## DATA RECORDS
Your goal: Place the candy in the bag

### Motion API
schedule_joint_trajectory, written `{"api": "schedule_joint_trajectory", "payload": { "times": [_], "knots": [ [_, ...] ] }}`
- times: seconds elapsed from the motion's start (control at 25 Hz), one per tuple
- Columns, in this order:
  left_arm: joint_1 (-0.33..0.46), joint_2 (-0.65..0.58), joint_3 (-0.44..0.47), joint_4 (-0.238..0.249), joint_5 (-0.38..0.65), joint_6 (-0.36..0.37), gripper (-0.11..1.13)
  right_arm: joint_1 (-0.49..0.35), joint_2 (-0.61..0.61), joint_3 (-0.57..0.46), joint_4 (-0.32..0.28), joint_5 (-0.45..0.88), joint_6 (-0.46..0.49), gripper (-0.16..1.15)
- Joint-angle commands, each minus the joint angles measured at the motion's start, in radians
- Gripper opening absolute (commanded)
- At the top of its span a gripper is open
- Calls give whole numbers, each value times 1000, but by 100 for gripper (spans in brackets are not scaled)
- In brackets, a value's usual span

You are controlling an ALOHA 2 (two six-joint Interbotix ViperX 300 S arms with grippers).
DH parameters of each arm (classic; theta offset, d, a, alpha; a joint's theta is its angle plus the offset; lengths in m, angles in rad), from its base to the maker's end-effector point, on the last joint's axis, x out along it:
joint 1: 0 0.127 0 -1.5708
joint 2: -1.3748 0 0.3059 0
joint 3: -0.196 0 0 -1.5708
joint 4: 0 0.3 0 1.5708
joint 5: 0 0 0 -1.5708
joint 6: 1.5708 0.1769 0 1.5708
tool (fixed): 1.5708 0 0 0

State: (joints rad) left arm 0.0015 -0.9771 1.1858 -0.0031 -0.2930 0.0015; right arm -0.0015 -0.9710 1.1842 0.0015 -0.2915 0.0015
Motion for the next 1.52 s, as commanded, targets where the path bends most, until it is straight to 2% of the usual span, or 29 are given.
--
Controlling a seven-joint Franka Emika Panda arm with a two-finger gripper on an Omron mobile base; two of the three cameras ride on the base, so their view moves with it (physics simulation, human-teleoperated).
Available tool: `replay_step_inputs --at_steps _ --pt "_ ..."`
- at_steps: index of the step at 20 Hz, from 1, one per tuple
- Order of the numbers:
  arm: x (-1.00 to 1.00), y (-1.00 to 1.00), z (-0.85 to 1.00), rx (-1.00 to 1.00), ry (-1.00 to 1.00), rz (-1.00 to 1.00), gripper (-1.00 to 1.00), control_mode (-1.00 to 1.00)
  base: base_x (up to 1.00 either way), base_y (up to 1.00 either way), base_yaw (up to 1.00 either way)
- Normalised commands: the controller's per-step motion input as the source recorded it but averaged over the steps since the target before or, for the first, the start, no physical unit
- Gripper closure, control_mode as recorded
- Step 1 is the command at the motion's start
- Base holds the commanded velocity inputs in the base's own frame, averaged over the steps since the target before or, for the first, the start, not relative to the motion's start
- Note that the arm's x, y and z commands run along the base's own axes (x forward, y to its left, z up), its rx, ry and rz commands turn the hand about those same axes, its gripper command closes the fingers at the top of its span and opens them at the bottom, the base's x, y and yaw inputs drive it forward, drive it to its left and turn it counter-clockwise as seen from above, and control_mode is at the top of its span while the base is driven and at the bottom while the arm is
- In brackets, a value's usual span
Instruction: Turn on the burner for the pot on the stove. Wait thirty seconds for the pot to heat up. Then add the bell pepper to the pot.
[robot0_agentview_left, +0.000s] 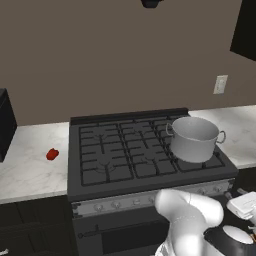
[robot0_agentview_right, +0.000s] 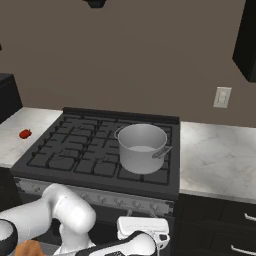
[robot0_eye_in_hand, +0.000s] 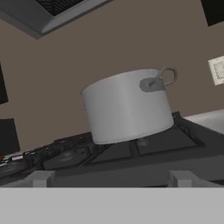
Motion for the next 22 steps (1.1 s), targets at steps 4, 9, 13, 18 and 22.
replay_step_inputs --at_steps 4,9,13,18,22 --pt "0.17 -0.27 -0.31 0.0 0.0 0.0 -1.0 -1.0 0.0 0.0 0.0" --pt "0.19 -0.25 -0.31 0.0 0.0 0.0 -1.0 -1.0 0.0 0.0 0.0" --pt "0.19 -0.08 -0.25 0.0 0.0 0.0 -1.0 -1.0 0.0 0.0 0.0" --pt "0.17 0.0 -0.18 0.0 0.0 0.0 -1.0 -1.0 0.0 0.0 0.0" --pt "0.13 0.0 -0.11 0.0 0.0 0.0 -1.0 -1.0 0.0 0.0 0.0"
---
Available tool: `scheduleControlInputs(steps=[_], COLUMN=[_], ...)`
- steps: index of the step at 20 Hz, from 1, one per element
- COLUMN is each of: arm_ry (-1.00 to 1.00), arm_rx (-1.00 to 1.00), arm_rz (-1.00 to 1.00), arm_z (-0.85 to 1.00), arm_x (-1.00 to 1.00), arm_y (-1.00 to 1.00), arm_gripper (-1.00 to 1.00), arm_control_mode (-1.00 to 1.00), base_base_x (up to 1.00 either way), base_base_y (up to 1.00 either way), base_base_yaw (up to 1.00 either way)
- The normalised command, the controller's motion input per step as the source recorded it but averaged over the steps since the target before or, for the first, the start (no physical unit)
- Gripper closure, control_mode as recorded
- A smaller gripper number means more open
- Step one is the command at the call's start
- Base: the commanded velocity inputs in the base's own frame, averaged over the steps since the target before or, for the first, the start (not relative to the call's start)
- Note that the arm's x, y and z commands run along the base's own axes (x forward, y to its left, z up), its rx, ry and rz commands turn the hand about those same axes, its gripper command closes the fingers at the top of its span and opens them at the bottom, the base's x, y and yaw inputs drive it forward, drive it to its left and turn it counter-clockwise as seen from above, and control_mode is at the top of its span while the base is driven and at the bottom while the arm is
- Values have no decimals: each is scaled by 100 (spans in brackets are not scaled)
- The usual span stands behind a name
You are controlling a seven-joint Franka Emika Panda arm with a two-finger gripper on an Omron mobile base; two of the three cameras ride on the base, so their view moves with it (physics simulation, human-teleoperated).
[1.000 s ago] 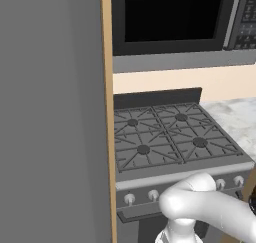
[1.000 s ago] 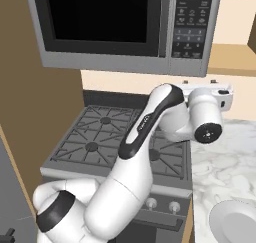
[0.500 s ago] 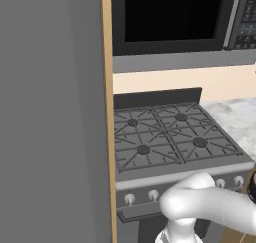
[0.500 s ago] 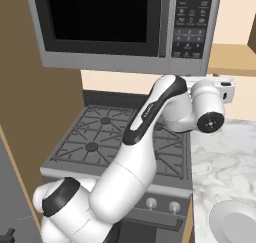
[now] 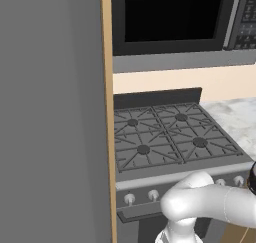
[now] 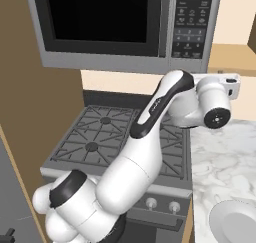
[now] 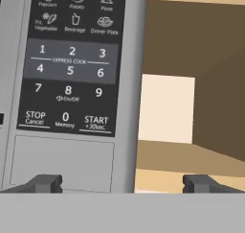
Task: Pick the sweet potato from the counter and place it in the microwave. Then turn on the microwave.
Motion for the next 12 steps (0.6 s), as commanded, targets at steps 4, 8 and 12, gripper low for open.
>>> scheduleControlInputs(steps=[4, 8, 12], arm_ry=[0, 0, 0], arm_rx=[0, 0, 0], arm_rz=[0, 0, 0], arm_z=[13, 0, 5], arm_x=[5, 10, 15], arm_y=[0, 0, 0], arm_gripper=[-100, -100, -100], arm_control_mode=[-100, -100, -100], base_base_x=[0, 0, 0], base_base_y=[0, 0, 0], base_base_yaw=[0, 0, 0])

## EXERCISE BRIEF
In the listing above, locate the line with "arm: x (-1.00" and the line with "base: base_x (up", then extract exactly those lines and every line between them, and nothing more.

## YOUR SOLUTION
  arm: x (-1.00 to 1.00), y (-1.00 to 1.00), z (-0.85 to 1.00), rx (-1.00 to 1.00), ry (-1.00 to 1.00), rz (-1.00 to 1.00), gripper (-1.00 to 1.00), control_mode (-1.00 to 1.00)
  base: base_x (up to 1.00 either way), base_y (up to 1.00 either way), base_yaw (up to 1.00 either way)

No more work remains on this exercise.